Llamé a la casa. Se puso Louise al primer timbrazo.

– Hola, Louise. Soy Kinsey. ¿Ha visto la bolsa que dejé?

– Sí, y muchas gracias. Lamento no haber estado en casa, pero Dorothy quiso ir a la funeraria para ver a Morley. En cuanto llegamos nos dimos cuenta de que usted había pasado por aquí.





– ¿Cómo está Dorothy?

– Bien, dentro de lo que cabe. Es un hueso duro de roer. Las dos lo somos, en el fondo.

– Mmmm… Una cosa, Louise. Sé que resultará una molestia, pero, ¿podría hablar con las dos esta misma tarde?

– ¿De qué?

– Preferiría decírselo personalmente. ¿Está Dorothy con ánimo para recibir visitas?

Advertí que no acababa de decidirse.

– Es importante -añadí.

– Aguarde un segundo. Voy a preguntárselo. -Puso la mano en el auricular y oí el murmullo de la conversación. Se puso al habla otra vez-. De acuerdo, pero tendrá que ser breve.

– Estaré ahí dentro de un cuarto de hora.

Por tercera vez en el curso de dos días, me dirigí a Colgate, a la casa de Morley. El sol de primera hora de la tarde acababa de aparecer. Diciembre y enero son en realidad nuestros mejores meses. Febrero es lluvioso a veces, y casi siempre está nublado. La primavera en Santa Teresa es como en cualquier otro lugar del país. A principios del verano nos invade una neblina oceánica que ya no nos abandona y el día comienza con el resplandor ceniciento de la niebla y termina con una luz dorada de extraños matices. Hasta el momento, diciembre había mezclado las dos estaciones de manera incomprensible, de modo que, si un día era verano, al otro era como si estuviéramos en otoño.

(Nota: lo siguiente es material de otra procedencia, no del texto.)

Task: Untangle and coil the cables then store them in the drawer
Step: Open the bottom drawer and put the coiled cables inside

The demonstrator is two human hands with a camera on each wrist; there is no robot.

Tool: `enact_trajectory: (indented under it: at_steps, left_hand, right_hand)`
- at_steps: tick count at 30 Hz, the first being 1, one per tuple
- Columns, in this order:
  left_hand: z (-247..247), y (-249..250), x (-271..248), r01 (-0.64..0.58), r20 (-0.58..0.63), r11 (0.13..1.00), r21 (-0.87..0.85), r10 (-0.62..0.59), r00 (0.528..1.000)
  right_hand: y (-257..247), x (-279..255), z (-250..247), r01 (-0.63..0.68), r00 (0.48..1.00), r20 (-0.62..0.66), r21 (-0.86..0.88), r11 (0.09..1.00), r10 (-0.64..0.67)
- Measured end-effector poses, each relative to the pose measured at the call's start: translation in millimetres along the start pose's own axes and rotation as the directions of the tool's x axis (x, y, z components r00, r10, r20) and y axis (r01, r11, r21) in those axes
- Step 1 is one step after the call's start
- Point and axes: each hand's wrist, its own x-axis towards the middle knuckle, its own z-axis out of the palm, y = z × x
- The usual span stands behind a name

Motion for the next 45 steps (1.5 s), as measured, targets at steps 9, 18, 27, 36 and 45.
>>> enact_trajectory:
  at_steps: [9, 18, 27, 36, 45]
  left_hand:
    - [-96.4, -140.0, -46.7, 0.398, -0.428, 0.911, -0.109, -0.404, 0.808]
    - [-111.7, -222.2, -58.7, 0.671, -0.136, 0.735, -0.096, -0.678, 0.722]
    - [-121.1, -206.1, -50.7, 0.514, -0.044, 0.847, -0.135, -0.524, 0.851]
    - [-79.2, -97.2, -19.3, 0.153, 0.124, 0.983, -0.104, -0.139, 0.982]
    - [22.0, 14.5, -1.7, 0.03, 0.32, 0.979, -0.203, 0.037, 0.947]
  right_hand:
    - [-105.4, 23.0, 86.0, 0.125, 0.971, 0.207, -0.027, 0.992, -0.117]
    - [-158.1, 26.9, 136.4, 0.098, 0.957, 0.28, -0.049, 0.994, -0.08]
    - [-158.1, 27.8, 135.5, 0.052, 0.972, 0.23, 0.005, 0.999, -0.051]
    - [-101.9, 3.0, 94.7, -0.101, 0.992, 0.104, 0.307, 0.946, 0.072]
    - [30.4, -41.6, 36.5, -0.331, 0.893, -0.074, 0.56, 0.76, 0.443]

Me abrió Louise en cuanto llamé a la puerta y me hizo pasar a la salita, donde vi a Dorothy arropada en el sofá.

– Voy a preparar el té -murmuró Louise y salió de la estancia. Al cabo de unos segundos oí el tintineo de los platos que cogía de la alacena.

Dorothy seguía vestida con la falda y el jersey que se había puesto para salir. Se había quitado los zapatos y tenía las piernas cubiertas por un edredón. Un pie delgado, frágil como la porcelana, sobresalía por el borde. Puede que Louise y Dorothy tuvieran más aspecto de hermanas antes de que la enfermedad hubiera palidecido la cara de la segunda. Las dos eran de esqueleto pequeño, ojos azules y piel fina. Dorothy llevaba una peluca de color rubio platino, al estilo «despeinado». Al notar que la observaba, sonrió y se arregló las mechas.

– Siempre he deseado ser rubia -dijo con tristeza mientras me alargaba la mano-. Usted es Kinsey Millhone. Morley me lo contaba todo sobre usted. -Nos estrechamos la mano. La suya era ligera y fría, tan correosa como la pata de un pájaro.

– ¿Morley le hablaba de mí? -dije con sorpresa.

– Siempre decía que usted llegaría muy lejos si aprendiera a contener la lengua.